Being the teacher librarian can be an isolated role making it tricky to form the essential relationships that are necessary for optimum learning, and often we are not included when the stories of students are shared around the conference table with teachers and counsellors. But I maintain we should step forward and put ourselves in the stories of those who are the regulars seeking that lunchtime bolthole because we might just have the key that unlocks a whole lot of potential.
First stop is the student’s primary teacher, the one who has the pastoral care because they are most likely to know the back story and be able to give you an insight into the child’s likes, interests, and preferences. For example, some students can’t cope with public praise but may respond to a quiet word; some may have a specific talent such as art that you could draw on for improving the library landscape; some may have a specific interest in a field that you expand and explore together; some may be computer wizards that you can capitalise on; some may like to help the younger ones find what they are looking for; some may be craving a bit of responsibility and respect… each of us has something to offer if only someone would take the time to discover it and draw it from us.

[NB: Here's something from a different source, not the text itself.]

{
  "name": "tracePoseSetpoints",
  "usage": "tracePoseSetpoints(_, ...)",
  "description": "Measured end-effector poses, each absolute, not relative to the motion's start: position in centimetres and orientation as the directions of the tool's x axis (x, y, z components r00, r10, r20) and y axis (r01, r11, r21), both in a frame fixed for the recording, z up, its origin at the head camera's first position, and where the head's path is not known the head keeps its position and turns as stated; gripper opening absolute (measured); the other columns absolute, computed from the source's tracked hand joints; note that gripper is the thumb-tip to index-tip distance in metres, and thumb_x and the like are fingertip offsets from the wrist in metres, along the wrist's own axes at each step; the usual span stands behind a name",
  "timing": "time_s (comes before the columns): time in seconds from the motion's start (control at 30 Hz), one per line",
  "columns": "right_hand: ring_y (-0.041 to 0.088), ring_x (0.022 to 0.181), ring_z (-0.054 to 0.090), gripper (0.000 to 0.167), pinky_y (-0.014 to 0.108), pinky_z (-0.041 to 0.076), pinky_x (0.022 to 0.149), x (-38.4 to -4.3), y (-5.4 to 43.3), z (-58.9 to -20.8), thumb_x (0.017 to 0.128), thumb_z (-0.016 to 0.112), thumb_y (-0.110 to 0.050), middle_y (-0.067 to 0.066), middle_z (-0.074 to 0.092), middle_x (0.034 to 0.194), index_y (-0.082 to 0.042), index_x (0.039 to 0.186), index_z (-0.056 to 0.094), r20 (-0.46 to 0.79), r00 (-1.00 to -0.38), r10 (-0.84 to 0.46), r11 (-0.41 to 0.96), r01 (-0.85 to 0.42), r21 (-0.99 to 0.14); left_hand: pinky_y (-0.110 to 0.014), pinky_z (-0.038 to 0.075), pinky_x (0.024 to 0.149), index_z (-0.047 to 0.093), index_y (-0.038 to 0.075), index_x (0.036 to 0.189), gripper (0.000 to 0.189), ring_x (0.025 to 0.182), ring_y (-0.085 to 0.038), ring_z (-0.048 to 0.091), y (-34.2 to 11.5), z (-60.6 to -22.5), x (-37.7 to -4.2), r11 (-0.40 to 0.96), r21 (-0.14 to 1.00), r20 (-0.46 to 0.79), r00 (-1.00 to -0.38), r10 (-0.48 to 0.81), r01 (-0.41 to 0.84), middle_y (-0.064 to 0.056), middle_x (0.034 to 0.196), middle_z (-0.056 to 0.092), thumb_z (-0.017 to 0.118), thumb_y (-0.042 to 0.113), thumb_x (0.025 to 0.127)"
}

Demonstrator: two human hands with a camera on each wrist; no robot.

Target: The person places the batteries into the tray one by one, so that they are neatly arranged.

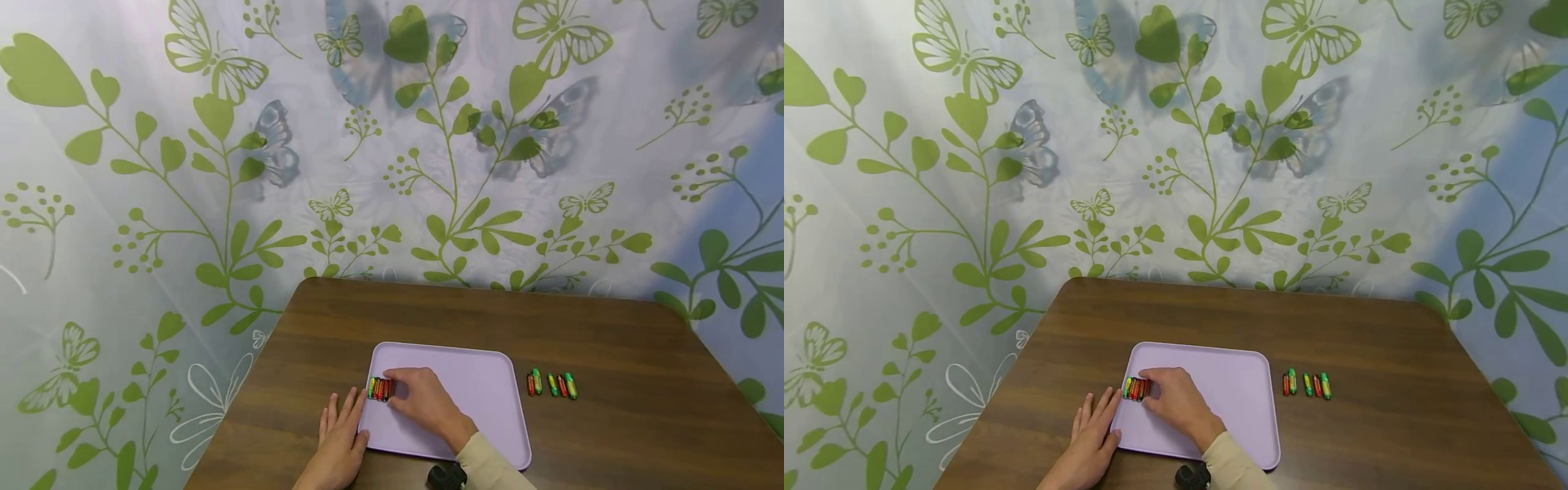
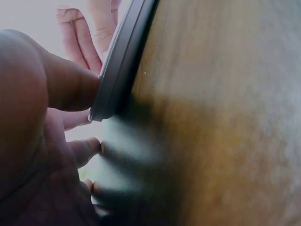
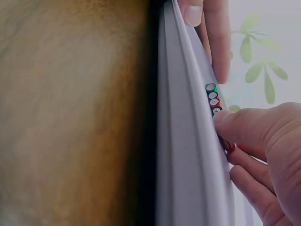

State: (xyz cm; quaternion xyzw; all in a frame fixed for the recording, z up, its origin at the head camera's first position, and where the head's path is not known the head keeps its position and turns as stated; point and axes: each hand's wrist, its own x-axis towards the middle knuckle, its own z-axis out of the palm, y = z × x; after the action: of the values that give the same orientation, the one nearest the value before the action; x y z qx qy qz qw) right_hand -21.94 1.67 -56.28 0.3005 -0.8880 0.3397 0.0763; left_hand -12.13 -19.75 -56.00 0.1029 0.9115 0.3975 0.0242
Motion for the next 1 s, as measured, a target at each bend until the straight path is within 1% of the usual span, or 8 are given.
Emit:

Armed with this knowledge and that of your own observations, consider how you can subtly include the student in the running of the library or helping others or meeting new friends. Perhaps the computer person could be responsible for ensuring the computers are back to the login screen at the end of the session; the fantasy fan could make a list of “If you liked…then try…”; the artist could revamp signs and displays; the budding archaeologist could develop a display; the music fan might develop a playlist of background music; the Minecraft expert might help up-and-comers; the OCD student might keep the shelves in order and neat – whatever might acknowledge their talents and interests and put them to positive use. Apart from reinforcing their knowledge that you have taken the time to find out about them as an individual and taken the first steps in building a connection, often the distraction might be that day’s circuit breaker that puts a happy memory in the bank for the day.
It could even be a turning point, as it was for two lads in Year 5 who did not have the most positive reputation among staff or students until I put them in charge of a project for charity. We were collecting gifts for children whose families were so badly affected by drought there was little likelihood of Christmas that year. The change in the boys when they were entrusted with some responsibility was remarkable and not only within themselves, but also in the eyes of the other students. What had been shaping up to be a tricky Year 6 turned into being the best year for them and their peers as the goodwill was carried over.
Similarly for Ava, a student struggling with literacy and forming relationships. We talked about how she could cover an ugly, empty space with a display of her choice and her choice so excited her that her grandmother and I had many conversations about how she was driven at home to make it better and better and suddenly literacy wasn’t a problem any more. Her teacher was astonished that somehow we had found the hook and she was off.
As teacher librarians we are not psychologists or counsellors and we should not expect that we will solve the student’s issues. But if we accept Glasser’s Choice Theory that the choices we make are in response to satisfying one of the five basic needs – survival, love and belonging, power, freedom and fun – using what we have at that point in time with the information available to us, then through observation and conversation we might just make the connection that means the student will come to school tomorrow feeling better than they did today. They will know they are neither invisible or anonymous, they belong and can contribute, they have unique knowledge and skills that can help others, and there is hope that things will move forward.
From little things…
Even little ports can harbour big ships.